Background:
The biology of HNSCC is characterized by a large heterogeneity. Therefore, individual
analysis of HNSCC is of utmost importance for an aspired personalized treatment. For
molecular targeting using inhibitors, those kinases, which are hyperactivated in tumors
compared to the normal tissue, have to be identified. In a recent kinome profiling
study using the PamStation-technology we have identified kinases of the Src-family
(SFK) to be highly activated in a significant number of HNSCC. Now we focus on intratumoral
heterogeneity, reproducibility of this approach, identification of Src-unrelated kinases
and the specific targeting of those.
Methods:
Kinomic profiling of 16 HPV-(-)-HNSCC and corresponding normal tissue was performed
using the PamStation®12. The results were validated by Western blot. For functional
assays, selected inhibitors and adequately chosen HNSCC cell lines were analyzed.
Results:
In addition to SFK kinases for example of the insulin receptor and ROR-family were
identified to be upregulated in several HNSCC samples. Using specific inhibitors on
HNSCC cell lines we were able to observe a blockage of the signalling, a reduced proliferation
and survival.
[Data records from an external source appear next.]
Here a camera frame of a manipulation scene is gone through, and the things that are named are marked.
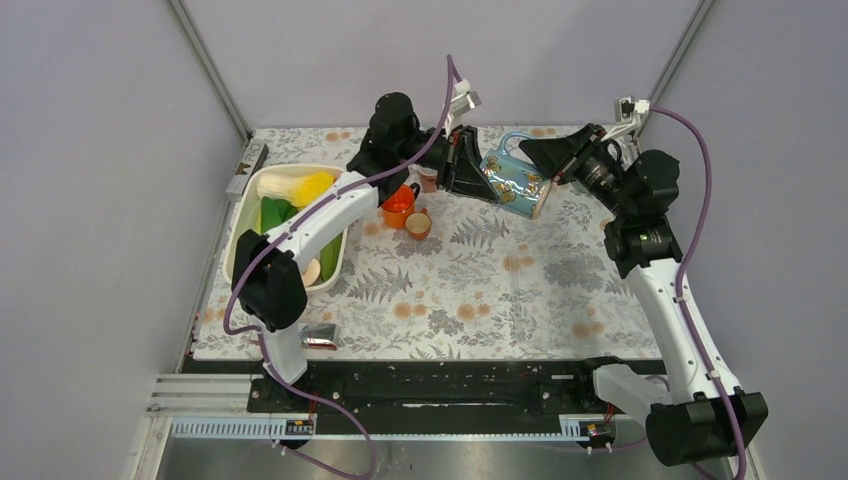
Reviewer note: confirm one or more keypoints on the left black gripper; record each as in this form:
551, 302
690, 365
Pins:
469, 174

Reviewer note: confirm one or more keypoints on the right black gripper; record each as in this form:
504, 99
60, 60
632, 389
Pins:
552, 156

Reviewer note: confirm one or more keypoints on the blue glazed mug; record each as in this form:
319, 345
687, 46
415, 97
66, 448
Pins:
519, 186

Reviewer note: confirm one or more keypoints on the small red-orange mug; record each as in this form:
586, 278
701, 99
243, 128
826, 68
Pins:
418, 225

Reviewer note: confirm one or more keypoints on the orange mug black rim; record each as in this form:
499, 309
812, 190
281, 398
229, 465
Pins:
400, 205

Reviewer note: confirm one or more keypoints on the salmon pink floral mug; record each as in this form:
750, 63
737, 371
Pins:
428, 179

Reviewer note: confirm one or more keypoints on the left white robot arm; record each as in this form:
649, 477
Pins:
266, 277

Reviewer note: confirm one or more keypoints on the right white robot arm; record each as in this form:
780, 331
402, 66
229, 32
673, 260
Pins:
705, 413

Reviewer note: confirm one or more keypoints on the floral table mat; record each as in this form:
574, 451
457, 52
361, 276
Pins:
484, 284

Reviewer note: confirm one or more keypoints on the toy yellow cabbage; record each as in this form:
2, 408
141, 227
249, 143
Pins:
299, 191

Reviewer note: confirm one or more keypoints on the toy mushroom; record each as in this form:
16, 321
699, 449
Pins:
312, 273

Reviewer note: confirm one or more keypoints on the toy green bok choy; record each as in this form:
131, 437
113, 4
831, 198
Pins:
274, 212

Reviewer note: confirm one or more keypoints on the silver snack packet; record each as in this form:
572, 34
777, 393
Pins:
319, 336

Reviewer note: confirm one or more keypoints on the white plastic tray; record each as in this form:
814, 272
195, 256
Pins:
246, 214

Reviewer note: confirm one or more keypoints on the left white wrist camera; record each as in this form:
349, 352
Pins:
464, 100

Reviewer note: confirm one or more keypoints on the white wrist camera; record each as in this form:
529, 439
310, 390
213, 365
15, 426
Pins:
464, 100
630, 114

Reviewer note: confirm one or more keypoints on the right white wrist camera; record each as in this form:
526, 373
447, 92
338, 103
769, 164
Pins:
630, 114

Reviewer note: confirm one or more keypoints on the grey box at wall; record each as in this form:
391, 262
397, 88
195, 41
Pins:
252, 159

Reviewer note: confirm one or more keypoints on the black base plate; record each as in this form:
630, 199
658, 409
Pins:
457, 396

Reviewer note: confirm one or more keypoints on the white cable duct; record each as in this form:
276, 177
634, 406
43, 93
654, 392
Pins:
563, 429

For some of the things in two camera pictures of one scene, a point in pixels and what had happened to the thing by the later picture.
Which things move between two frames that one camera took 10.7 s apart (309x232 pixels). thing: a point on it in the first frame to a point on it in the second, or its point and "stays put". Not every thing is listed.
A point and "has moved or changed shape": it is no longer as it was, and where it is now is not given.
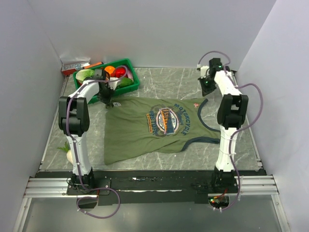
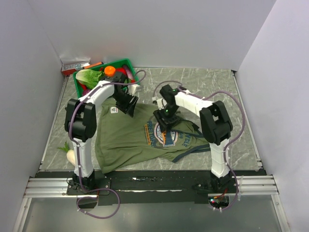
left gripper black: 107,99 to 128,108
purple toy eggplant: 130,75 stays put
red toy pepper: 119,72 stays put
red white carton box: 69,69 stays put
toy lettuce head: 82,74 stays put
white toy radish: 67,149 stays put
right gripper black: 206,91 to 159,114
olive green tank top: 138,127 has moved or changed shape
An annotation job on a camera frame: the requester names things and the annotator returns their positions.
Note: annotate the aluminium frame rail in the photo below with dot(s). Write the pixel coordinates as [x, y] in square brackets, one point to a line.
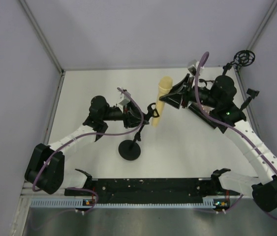
[82, 198]

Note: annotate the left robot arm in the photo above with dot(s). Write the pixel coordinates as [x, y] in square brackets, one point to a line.
[46, 169]

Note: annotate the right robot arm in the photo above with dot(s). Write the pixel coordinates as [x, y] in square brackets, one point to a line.
[216, 105]

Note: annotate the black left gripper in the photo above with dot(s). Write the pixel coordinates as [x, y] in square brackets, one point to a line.
[130, 114]

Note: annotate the black tripod shock-mount stand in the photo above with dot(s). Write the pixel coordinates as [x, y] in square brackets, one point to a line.
[241, 59]

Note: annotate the grey microphone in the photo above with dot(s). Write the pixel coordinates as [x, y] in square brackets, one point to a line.
[194, 108]

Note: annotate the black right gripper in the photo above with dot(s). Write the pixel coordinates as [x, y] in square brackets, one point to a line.
[174, 98]

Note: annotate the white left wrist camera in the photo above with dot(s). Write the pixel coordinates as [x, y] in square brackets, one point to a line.
[125, 97]

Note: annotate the black round-base mic stand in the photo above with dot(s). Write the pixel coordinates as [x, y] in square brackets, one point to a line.
[130, 149]

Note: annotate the glitter rhinestone microphone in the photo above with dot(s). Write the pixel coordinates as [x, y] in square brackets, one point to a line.
[205, 109]

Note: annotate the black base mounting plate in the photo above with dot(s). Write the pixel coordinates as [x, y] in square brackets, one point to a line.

In repeated testing of the same piece of tumor and by analysing different
samples from single tumors we usually detected the same pattern of upregulated kinases
without huge variations in signal quality.
Conclusions:
The identification of upregulated kinases by kinome profiling using the PamStation®12
is efficient and reproducible. The intratumoral heterogeneity seemed to have only
a minor impact on upstream kinase activity. In addition to SFK we identified several
other kinases to be frequently upregulated in HNSCC, representing new potential targets
for a personalized molecular therapy.